▶ What to produce
Output only the lines of the entries that follow, starting at the one with "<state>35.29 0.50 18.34" and running down to the one with "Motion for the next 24", both included and unchanged.

▶ Data to process
::::::::

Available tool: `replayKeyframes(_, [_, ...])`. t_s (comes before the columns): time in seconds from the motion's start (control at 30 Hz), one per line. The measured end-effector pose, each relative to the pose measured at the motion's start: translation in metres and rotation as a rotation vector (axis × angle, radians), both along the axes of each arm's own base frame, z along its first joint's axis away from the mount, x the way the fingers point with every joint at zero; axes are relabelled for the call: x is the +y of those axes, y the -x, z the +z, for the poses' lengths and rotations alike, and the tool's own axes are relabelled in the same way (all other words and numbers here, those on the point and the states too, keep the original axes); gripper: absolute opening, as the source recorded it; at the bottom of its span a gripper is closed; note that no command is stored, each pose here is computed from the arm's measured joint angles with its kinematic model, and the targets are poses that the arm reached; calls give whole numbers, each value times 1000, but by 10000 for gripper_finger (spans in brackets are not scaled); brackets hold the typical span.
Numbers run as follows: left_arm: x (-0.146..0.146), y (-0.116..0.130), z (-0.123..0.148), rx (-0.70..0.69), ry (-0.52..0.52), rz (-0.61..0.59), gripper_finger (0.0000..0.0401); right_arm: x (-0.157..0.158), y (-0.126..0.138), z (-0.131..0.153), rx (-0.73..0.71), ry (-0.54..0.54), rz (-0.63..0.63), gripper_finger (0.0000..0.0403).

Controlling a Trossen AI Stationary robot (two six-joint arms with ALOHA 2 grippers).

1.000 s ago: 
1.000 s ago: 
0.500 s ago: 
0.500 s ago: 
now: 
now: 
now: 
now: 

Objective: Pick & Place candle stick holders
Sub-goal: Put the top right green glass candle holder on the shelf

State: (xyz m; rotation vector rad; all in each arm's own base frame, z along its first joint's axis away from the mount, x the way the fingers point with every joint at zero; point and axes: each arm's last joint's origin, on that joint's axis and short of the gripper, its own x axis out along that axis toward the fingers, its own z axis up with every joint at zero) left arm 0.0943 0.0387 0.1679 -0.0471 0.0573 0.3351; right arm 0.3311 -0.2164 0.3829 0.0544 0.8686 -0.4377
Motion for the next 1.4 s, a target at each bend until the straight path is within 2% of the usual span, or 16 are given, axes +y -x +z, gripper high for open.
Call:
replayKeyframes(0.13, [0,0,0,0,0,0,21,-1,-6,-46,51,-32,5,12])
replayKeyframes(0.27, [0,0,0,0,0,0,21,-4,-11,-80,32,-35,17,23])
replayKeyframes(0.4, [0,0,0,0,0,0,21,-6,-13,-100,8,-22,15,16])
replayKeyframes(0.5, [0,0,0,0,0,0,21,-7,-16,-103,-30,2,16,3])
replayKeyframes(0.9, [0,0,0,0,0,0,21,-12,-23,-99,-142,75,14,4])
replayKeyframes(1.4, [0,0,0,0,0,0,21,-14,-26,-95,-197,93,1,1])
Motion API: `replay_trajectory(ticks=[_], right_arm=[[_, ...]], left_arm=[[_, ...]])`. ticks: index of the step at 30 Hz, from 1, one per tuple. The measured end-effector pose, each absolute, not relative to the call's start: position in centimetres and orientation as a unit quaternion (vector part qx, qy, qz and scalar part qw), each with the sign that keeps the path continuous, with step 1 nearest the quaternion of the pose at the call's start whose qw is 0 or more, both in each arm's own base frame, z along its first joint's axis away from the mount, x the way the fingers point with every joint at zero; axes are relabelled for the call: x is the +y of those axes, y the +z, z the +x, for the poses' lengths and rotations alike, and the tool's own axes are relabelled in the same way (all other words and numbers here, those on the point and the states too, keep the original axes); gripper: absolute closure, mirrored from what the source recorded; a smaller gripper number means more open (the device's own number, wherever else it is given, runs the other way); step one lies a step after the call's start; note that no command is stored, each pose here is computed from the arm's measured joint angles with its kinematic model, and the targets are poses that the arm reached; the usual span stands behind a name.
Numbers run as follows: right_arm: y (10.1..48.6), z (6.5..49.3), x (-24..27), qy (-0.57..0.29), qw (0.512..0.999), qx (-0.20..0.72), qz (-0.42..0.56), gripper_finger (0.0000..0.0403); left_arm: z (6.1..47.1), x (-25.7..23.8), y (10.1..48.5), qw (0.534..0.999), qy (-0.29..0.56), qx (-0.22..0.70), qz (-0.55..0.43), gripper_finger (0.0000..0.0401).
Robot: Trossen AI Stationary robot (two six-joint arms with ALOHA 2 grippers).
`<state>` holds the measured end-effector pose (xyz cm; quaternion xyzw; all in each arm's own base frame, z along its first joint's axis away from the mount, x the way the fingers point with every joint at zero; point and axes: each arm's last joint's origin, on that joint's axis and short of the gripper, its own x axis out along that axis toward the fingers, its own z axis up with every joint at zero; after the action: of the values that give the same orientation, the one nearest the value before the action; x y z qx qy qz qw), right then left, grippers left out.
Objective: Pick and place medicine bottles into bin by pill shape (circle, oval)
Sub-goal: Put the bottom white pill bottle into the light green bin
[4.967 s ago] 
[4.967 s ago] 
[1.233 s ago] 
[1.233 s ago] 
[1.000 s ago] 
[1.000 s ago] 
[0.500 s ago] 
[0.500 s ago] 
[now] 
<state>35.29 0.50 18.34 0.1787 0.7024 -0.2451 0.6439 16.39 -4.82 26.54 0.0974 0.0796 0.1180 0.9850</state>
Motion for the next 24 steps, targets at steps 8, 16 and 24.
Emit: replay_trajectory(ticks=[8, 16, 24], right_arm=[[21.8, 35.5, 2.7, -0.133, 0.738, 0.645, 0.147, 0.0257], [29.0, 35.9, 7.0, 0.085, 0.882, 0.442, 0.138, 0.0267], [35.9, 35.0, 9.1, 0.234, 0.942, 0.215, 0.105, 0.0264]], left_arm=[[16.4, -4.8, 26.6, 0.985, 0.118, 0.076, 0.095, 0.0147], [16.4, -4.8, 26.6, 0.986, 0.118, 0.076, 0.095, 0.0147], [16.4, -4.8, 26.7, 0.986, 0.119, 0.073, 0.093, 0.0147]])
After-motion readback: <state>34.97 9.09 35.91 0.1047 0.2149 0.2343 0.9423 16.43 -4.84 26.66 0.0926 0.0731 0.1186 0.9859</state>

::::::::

▶ Solution for this problem
<state>35.29 0.50 18.34 0.1787 0.7024 -0.2451 0.6439 16.39 -4.82 26.54 0.0974 0.0796 0.1180 0.9850</state>
Motion for the next 24 steps, targets at steps 8, 16 and 24.

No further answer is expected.